Europeans were variously relieved, skeptical, and confused by the linguistic pirouettes performed by Trump’s cabinet. But, in the end, what should they make of a US administration whose president regularly tweets out bile against U.S. allies, but whose cabinet officials seek to calm alliance gatherings with the dulcet tones of the foreign policy establishment?

Only the president makes foreign policy

The main point to remember is that only the president can make foreign policy. The U.S. foreign policy process is essentially an advocacy system in which the institutional interests of the agencies fight with each other over policy. The various departments reliably represent distinct positions—where you sit is where you stand.

So the Defense Department represents the views of the armed services; the State Department supports the cause of good relations with allies; the Commerce Department promotes the interests of business abroad, etc. The president sits atop this squabbling mass of bureaucracy, injects a healthy dose of domestic politics into the mix through the White House staff, and arbitrates the result.

If this or any president absents himself from the process or simply fails to decide, the result is not that foreign policy gets delegated to the Vice President or the Secretary of Defense. It is that there is no coherent foreign policy at all.

The very existence of the president and his capacity to reverse bureaucratic decisions encourages all sides to refuse to compromise with each other and to try to gain his attention and support.

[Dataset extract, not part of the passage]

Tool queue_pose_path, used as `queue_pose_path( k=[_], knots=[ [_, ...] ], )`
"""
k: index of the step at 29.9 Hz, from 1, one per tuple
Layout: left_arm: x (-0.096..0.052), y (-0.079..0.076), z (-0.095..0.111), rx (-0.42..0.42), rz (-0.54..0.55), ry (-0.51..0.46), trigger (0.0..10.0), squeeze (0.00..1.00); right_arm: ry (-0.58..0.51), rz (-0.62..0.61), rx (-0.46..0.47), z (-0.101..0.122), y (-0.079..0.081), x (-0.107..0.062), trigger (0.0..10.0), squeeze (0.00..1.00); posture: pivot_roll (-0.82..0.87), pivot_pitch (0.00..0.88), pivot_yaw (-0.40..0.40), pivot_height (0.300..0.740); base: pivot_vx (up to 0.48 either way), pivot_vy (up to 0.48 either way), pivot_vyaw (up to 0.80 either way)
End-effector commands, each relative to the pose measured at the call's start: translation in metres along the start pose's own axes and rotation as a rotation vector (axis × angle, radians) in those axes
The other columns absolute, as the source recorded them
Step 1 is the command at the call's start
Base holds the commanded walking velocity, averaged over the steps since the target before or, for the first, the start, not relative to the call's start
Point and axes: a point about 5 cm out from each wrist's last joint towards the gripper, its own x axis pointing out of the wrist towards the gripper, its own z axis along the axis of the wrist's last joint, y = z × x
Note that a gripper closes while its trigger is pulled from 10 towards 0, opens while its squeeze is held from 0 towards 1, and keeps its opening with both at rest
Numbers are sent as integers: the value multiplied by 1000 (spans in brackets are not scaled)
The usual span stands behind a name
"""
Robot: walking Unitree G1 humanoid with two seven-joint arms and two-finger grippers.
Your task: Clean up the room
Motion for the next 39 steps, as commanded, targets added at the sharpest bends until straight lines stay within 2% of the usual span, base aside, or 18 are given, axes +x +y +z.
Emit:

President Trump is only peripatetically involved in such arcane matters as the maintenance of U.S. alliances. But his tendency to make policy from a weird mixture of boredom, dyspepsia, and the last person he talked to means that every bureaucratic entrepreneur in the government can dare to hope that his wild idea will soon become the law of the land.

This week, he appeared to give his cabinet in Europe hardly a thought while he spent the weekend whipping up the faithful at an early re-election rally in Florida. He has said practically nothing about his underlings’ efforts in Europe to contradict his policy pronouncements. But this very detachment undermines the idea that the sober sounding gentlemen on the other side of the Atlantic can credibly commit America to any given foreign policy.

[T]onight’s off-the-cuff remark or tomorrow’s 3am tweet might undo a week of careful diplomacy in Brussels.

So, tonight’s off-the-cuff remark or tomorrow’s 3am tweet might undo a week of careful diplomacy in Brussels. This weekend’s unexpected victim was that hapless hotbed of criminality, Sweden. Tomorrow, it could be the innocent Caribbean republic of San Escobar, which despite not existing, has nonetheless faced more than its share of diplomatic crises lately.

To be fair to the president, he has over the last eighteen months—indeed, over the past three decades—espoused a fairly coherent set of foreign policy principles, if not policies. One of the most important such principles is that the United States gets a raw deal from its allies, and that U.S. alliances need to be renegotiated to put America first. He is unlikely to have found humility on this point through winning the presidential election.

All this means that the reassurances of even the most senior officials in the administration amount to very little. Unfortunately, we have to pay attention to the president of the United States. Indeed, when you think about it, it is very surprising that this even needs to be said.